While some continue the fight against the health care reform, the American Cancer Society in Colorado Springs is celebrating. It’s also hoping to see an increase in cancer survival rates.
Jennifer Geoffroy is a working mother in Colorado Springs. She found out she had breast cancer when she was 22. Thankfully for Jennifer, her insurance did cover her cancer treatments. But she says it was still a constant worry that her insurance may run out.
Jennifer is working now, but last May, exactly four years to the day she first found out about her disease, she found out her breast cancer was back. "It was hard," she said.
Along with her cancer, Jennifer’s thoughts of how to pay for tens of thousands of dollars in medical bills also came back. "You have the thought of, "oh my gosh, what if they don't cover it," recalled Geoffroy.”

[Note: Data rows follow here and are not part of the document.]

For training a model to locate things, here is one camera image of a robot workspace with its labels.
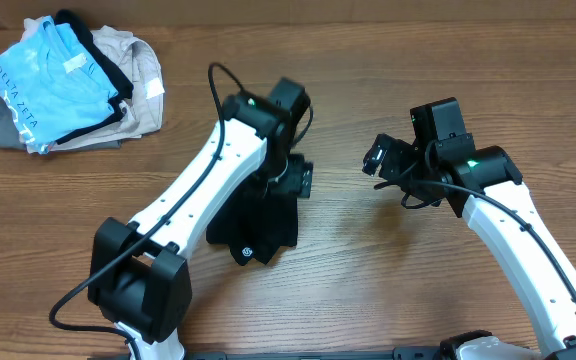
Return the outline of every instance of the white tag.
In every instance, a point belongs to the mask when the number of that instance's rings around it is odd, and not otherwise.
[[[146,100],[154,98],[157,95],[163,94],[164,85],[159,78],[154,78],[146,83]]]
[[[84,53],[81,53],[75,56],[74,58],[66,61],[64,63],[64,69],[66,69],[66,74],[70,73],[75,69],[79,69],[80,67],[84,66],[85,63],[86,63],[86,55]]]

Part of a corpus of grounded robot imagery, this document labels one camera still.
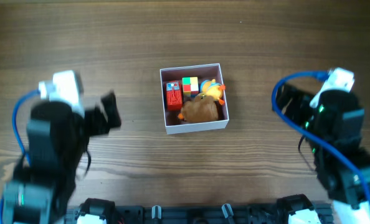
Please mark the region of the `yellow rubber duck toy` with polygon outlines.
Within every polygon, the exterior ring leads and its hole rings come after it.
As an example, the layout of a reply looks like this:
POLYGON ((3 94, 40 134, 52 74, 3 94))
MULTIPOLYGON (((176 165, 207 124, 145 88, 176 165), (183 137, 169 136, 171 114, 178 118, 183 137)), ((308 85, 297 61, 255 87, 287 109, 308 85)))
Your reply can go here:
POLYGON ((215 101, 218 101, 220 105, 224 105, 225 101, 223 100, 223 95, 225 89, 226 86, 216 82, 215 79, 204 80, 200 85, 200 95, 211 96, 215 101))

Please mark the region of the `multicoloured puzzle cube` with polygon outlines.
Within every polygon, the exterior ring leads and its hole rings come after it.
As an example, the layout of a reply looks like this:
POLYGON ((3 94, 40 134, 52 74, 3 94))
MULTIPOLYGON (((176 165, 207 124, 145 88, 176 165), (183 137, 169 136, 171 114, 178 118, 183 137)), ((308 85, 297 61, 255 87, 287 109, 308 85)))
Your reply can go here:
POLYGON ((199 94, 198 77, 183 77, 182 78, 183 95, 195 97, 199 94))

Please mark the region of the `white box with pink interior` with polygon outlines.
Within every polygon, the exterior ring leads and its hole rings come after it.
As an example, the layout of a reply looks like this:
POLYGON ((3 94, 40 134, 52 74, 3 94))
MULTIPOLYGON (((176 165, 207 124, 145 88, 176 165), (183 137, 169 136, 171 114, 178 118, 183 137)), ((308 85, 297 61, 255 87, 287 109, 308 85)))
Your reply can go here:
POLYGON ((224 129, 229 122, 218 63, 160 70, 167 134, 224 129))

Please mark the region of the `red toy car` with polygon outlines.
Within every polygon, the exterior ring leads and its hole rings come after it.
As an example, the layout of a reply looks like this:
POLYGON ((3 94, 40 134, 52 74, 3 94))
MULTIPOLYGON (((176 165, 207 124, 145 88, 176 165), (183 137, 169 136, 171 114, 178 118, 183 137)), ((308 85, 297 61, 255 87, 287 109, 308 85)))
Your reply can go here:
POLYGON ((179 81, 171 81, 166 84, 166 104, 169 111, 180 110, 183 106, 183 96, 179 81))

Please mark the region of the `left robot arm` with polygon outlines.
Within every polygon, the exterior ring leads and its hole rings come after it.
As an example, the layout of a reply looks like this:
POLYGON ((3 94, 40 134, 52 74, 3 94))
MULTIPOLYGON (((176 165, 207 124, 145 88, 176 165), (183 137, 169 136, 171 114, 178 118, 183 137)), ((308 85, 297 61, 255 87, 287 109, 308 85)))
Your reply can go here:
POLYGON ((101 102, 85 110, 84 116, 63 101, 41 100, 31 108, 29 149, 4 186, 0 223, 55 223, 66 214, 90 138, 121 126, 114 92, 101 102))

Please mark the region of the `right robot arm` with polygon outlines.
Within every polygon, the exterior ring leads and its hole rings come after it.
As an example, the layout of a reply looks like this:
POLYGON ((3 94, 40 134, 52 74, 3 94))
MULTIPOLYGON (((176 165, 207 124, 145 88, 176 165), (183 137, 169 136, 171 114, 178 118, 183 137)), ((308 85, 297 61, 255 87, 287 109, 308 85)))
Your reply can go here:
POLYGON ((314 157, 318 181, 344 223, 370 223, 370 153, 361 146, 364 108, 351 92, 313 96, 287 83, 276 86, 272 109, 300 132, 314 157))

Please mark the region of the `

"We believe that cancer incidents and mortality will dramatically be lowered with the passing of this legislation," said Chad Gufarotti, the business analyst director at the American Cancer Society. He said allowing access to cancer screenings and treatment will improve patient outcomes and lower medical costs. "The cost of treating cancer at stage one is so much cheaper than treating cancer at stage 4."
“It's great, I think it's a good step forward," said Jennifer. She’s been cancer free since October. With the new health care overhaul, she hopes other cancer patients won't have to deal with insurance worries like she had to. "That's one less headache and they could just focus on themselves.” They can also focus on getting better.
The American Cancer Society, like a lot of other organizations, isn't sure yet exactly how much of an impact the new health care law will have.